Ernährung/Futterbedarf

Hemigrammus rubrostriatus ist ein Karnivore, der sich in der Natur überwiegend von Kleinstlebewesen ernährt: Würmer, kleine Krebstiere und andere aquatische Wirbellose. Im Aquarium profitieren die Tiere von einer abwechslungsreichen Fütterung, die hochwertige Trockenfutterflocken (für kleine Salmler) und regelmäßige Gaben von Frost- oder Lebendfutter kombiniert.
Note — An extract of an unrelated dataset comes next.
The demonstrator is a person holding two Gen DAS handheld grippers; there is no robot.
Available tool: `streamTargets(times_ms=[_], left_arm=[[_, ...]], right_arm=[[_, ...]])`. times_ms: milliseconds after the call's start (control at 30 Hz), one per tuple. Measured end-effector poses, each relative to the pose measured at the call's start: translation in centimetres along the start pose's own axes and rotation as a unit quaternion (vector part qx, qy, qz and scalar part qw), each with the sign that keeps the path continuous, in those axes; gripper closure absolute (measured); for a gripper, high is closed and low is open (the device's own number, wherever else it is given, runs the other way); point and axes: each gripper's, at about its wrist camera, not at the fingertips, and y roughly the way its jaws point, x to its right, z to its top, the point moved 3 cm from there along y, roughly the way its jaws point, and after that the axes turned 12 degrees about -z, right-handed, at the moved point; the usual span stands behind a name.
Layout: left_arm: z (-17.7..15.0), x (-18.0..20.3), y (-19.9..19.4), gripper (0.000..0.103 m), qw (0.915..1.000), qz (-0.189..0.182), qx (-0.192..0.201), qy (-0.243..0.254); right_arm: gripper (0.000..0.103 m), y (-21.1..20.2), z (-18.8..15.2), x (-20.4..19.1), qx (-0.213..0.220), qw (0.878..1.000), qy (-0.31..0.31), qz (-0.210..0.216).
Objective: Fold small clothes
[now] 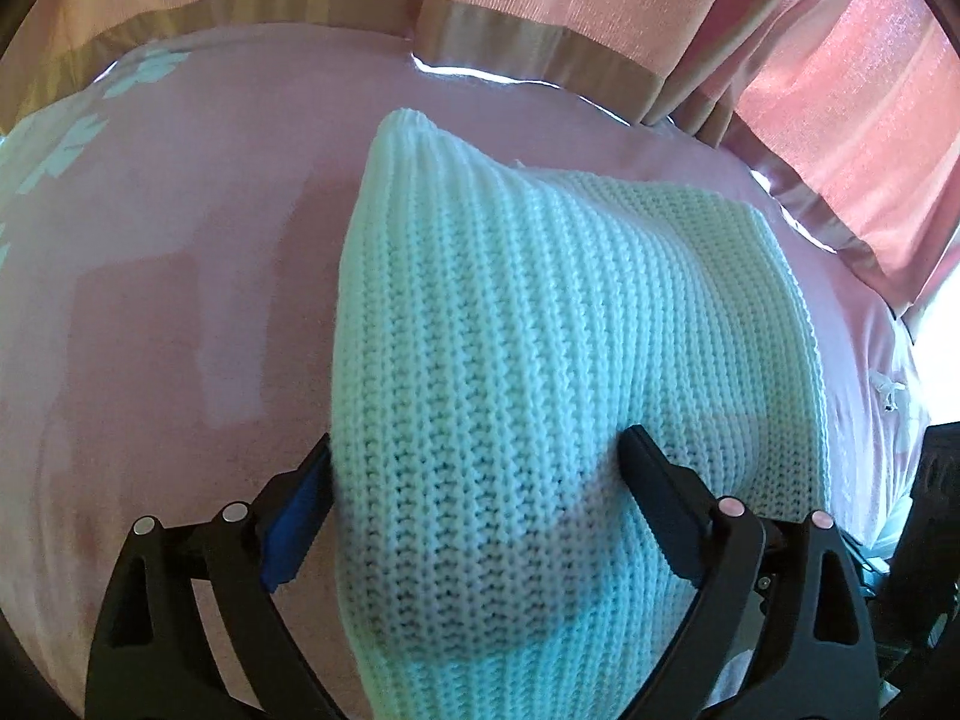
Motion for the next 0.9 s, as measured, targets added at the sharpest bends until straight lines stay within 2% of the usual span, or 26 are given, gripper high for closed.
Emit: streamTargets(times_ms=[167, 267, 333, 367, 400, 433, 500, 567, 667, 833, 900], left_arm=[[0.1, -0.1, 0.4, 0.012, 0.9999, -0.008, -0.003, -0.009], [0.1, -0.1, 0.3, 0.013, 0.9997, -0.019, -0.005, -0.016], [0.1, 0.0, 0.2, 0.024, 0.9996, -0.022, -0.002, -0.017], [0.1, 0.1, -0.1, 0.028, 0.9995, -0.029, 0.000, -0.015], [0.1, 0.2, -0.2, 0.037, 0.9994, -0.031, 0.002, -0.014], [0.2, 0.3, -0.5, 0.045, 0.9993, -0.035, 0.003, -0.014], [0.4, 0.4, -1.1, 0.053, 0.9989, -0.045, 0.006, -0.013], [0.6, 0.6, -1.7, 0.059, 0.9986, -0.052, 0.010, -0.009], [1.2, 1.3, -3.5, 0.061, 0.9976, -0.065, 0.024, -0.001], [2.1, 2.7, -9.6, 0.061, 0.9933, -0.082, 0.073, 0.037], [2.6, 3.0, -13.3, 0.061, 0.9891, -0.093, 0.102, 0.053]], right_arm=[[0.016, 0.2, 0.1, 0.1, 0.002, 1.000, 0.015, 0.003], [0.034, 0.0, 0.2, -0.1, 0.000, 0.999, 0.024, 0.023], [0.047, 0.2, 0.3, -0.3, -0.004, 0.999, 0.030, 0.038], [0.051, 0.1, 0.3, -0.4, -0.002, 0.998, 0.032, 0.045], [0.055, 0.0, 0.3, -0.3, -0.002, 0.998, 0.033, 0.050], [0.058, -0.1, 0.3, -0.3, -0.002, 0.998, 0.032, 0.050], [0.062, -0.4, 0.4, -0.4, 0.004, 0.998, 0.032, 0.049], [0.064, -1.2, 0.3, -0.8, 0.019, 0.999, 0.024, 0.042], [0.065, -4.0, 0.5, -1.9, 0.061, 0.997, 0.009, 0.046], [0.066, -9.7, 0.5, -4.6, 0.130, 0.990, -0.015, 0.058], [0.066, -12.4, 0.5, -6.3, 0.162, 0.984, -0.029, 0.068]])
Praktische Fütterungsvorschläge – Basisnahrung: hochwertige Flocken- oder Granulatfuttermischungen für kleine Salmler – Ergänzung: lebende oder gefrorene Kleinstlebewesen wie Artemia-Nauplien, Daphnien, Cyclops oder Mückenlarven – Für Jungfische: Infusorien unmittelbar nach dem Schlupf, später Übergang auf Artemia-Nauplien – Regelmäßiges Lebendfutter fördert die Vitalität und die Laichbereitschaft bei Zuchtversuchen
Ernährungstyp: Fleischfresser (Carnivore)
Alterserwartung
5 Jahre

Natürlicher Lebensraum

Hemigrammus rubrostriatus stammt aus Südamerika, mit Vorkommen in Kolumbien und Peru. Die Art ist aus dem Amazonas-Einzugsgebiet bekannt, mit dokumentierten Nachweisen u. a. aus dem Rio Nanay (Peru). In der Natur besiedelt die Art flache, gering durchströmte Gewässerabschnitte: tote Seitenarme, lacustrine Zonen und rand-nah bewachsene Ufer mit sandigen Substraten, reichlich Laubstreu und Wurzelwerk. Diese Habitate sind häufig von Huminstoffen geprägt, was die Wasserfärbung bräunlich macht und typische Schwarzwasserbedingungen entstehen lässt. Wilde Wasserwerte (aus Habitatsbeschreibungen) – pH: leicht sauer, ca. 6,0-6,5 – Temperatur: ca. 24-28 °C – Härte: typischerweise weich bis sehr weich (geringe Mineralisation) Wilde Wasserwerte können lokal stark variieren und weichen von optimalen Aquariumwerten ab.